__TASK DETAILS__: When you reach a picture, skip it, and retype every line below exactly.

__SUPPLIED MATERIAL__:
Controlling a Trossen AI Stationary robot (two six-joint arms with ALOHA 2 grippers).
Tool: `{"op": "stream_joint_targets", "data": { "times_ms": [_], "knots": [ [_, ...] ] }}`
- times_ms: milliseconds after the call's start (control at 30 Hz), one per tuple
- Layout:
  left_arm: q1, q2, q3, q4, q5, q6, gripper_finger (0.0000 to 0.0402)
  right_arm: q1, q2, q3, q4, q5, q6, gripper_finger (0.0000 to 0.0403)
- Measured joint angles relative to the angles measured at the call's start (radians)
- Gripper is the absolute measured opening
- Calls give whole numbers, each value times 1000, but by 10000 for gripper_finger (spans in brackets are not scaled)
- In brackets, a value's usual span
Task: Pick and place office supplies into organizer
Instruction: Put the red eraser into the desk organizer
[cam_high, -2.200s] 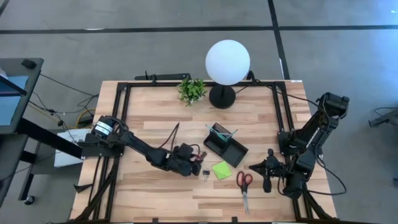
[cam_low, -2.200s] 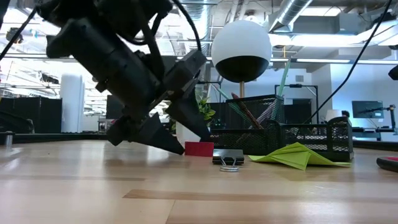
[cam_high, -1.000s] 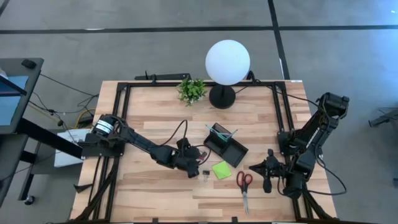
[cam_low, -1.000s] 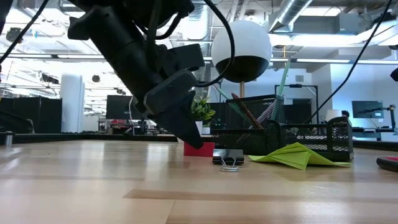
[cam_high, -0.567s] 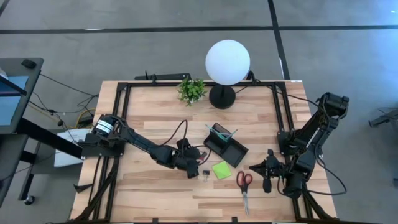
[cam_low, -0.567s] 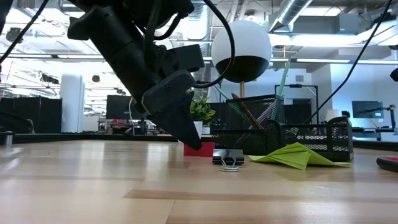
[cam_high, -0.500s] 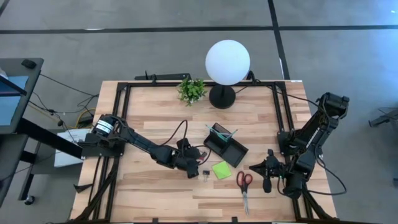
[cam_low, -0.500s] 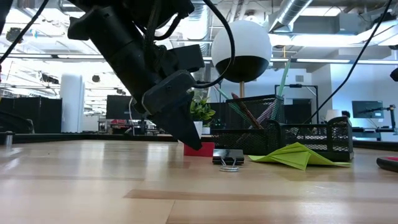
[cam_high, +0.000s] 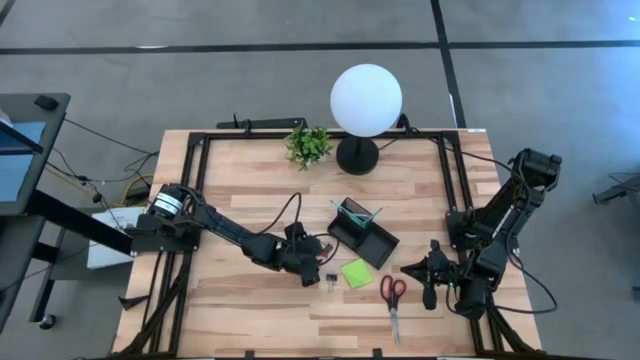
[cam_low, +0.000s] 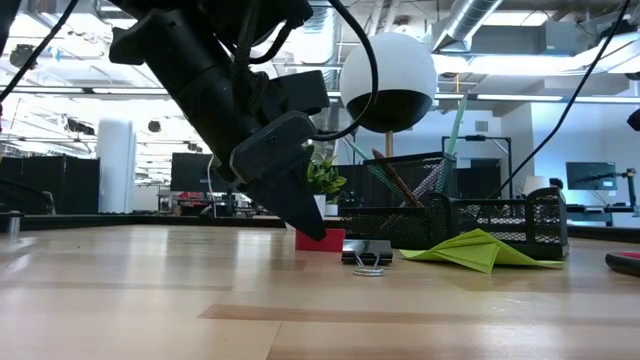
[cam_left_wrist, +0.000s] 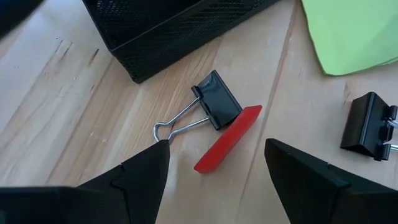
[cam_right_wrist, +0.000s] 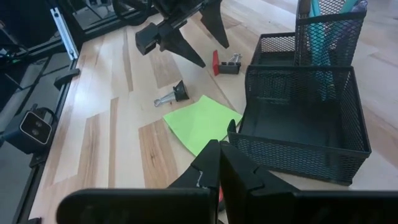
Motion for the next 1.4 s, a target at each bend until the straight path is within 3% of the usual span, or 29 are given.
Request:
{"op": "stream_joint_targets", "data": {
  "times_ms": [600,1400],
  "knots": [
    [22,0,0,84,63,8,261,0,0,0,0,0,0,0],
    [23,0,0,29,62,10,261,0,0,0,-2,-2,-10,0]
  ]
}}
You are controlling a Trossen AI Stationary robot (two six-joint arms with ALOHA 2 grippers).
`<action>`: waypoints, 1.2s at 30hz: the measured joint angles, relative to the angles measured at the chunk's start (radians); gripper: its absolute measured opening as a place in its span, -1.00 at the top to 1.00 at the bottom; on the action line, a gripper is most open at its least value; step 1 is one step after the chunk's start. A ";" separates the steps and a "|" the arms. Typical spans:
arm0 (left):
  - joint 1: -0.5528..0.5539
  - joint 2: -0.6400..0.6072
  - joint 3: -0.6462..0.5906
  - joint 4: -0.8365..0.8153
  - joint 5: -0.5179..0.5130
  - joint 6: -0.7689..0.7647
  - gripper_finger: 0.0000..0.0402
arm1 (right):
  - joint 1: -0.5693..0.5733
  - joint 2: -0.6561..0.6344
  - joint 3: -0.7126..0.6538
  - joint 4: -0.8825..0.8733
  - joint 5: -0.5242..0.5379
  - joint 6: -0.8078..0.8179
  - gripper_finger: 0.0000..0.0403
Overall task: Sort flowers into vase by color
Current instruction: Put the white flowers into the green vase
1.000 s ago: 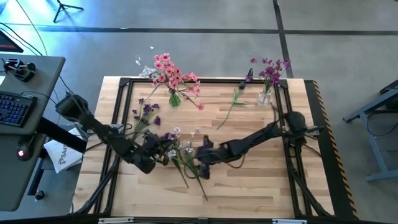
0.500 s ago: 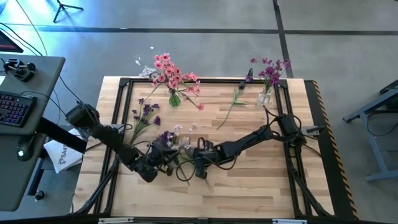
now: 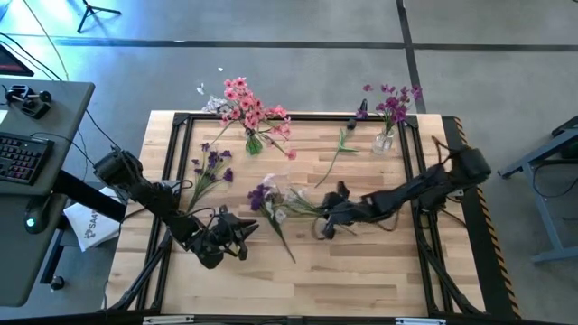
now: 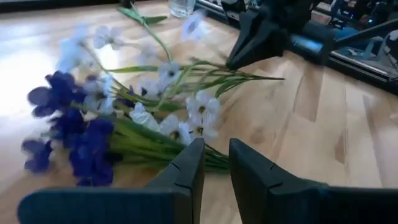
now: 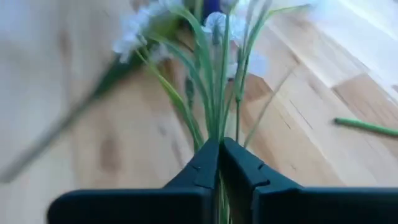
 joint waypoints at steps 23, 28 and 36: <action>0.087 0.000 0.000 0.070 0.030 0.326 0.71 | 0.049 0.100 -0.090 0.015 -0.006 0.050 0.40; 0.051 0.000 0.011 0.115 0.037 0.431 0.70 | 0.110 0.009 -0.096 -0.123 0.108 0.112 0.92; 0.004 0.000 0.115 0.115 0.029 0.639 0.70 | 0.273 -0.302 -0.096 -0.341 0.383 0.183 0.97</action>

__REPLY__:
Controlling a Trossen AI Stationary robot (two six-joint arms with ALOHA 2 grippers).
Tool: `{"op": "stream_joint_targets", "data": { "times_ms": [_], "knots": [ [_, ...] ] }}`
- times_ms: milliseconds after the call's start (control at 30 Hz), one per tuple
- Layout:
  left_arm: q1, q2, q3, q4, q5, q6, gripper_finger (0.0000 to 0.0402)
  right_arm: q1, q2, q3, q4, q5, q6, gripper_finger (0.0000 to 0.0403)
- Measured joint angles relative to the angles measured at the call's start (radians)
- Gripper is the absolute measured opening
- Calls give whole numbers, each value times 1000, but by 10000 for gripper_finger (spans in brackets are not scaled)
- In brackets, a value's usual span
Task: Pick and place office supplies into organizer
Instruction: Put the red eraser into the desk organizer
[cam_high, -2.200s] 
[cam_low, -2.200s] 
[cam_high, -1.000s] 
[cam_low, -1.000s] 
[cam_high, -0.567s] 
[cam_low, -0.567s] 
[cam_high, -0.500s] 
[cam_low, -0.500s] 
[cam_high, +0.000s] 
[cam_low, +0.000s] 
[cam_left_wrist, +0.000s] 
[cam_right_wrist, +0.000s] 
Motion for the next 1.4 s, a target at each bend until the straight path is within 3% of the usual span, or 29 are given.
Request:
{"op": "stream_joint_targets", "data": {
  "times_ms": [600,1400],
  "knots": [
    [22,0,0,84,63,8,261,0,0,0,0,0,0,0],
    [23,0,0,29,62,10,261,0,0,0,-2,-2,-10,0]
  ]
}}
You are controlling a Trossen AI Stationary robot (two six-joint arms with ALOHA 2 grippers).
`<action>`: waypoints, 1.2s at 30hz: the measured joint angles, relative to the angles measured at the chunk's start (radians); gripper: its absolute measured opening as a place in its span, -1.00 at the top to 1.00 at the bottom; on the action line, a gripper is most open at its least value; step 1 is one step after the chunk's start. A ";" separates the steps and a "|" the arms. Typical spans:
arm0 (left):
  - joint 1: -0.5528..0.5539
  - joint 2: -0.6400..0.6072
  - joint 3: -0.6462..0.5906
  - joint 4: -0.8365..0.8153
  - joint 5: -0.5179..0.5130
  - joint 6: -0.7689..0.7647
  - gripper_finger: 0.0000..0.0402
arm1 (right):
  - joint 1: -0.5693..0.5733
  - joint 2: -0.6561..0.6344
  - joint 3: -0.7126..0.6538
  - joint 4: -0.8825..0.8733
  - joint 5: -0.5242..0.5379
  - joint 6: -0.8078..0.8179
  - gripper_finger: 0.0000..0.0403
Overall task: Sort flowers into vase by color
Current instruction: Put the white flowers into the green vase
1.000 s ago: 
0.500 s ago: 
now: 
now: 
now: 
 joint waypoints at steps 23, 28 and 36: <action>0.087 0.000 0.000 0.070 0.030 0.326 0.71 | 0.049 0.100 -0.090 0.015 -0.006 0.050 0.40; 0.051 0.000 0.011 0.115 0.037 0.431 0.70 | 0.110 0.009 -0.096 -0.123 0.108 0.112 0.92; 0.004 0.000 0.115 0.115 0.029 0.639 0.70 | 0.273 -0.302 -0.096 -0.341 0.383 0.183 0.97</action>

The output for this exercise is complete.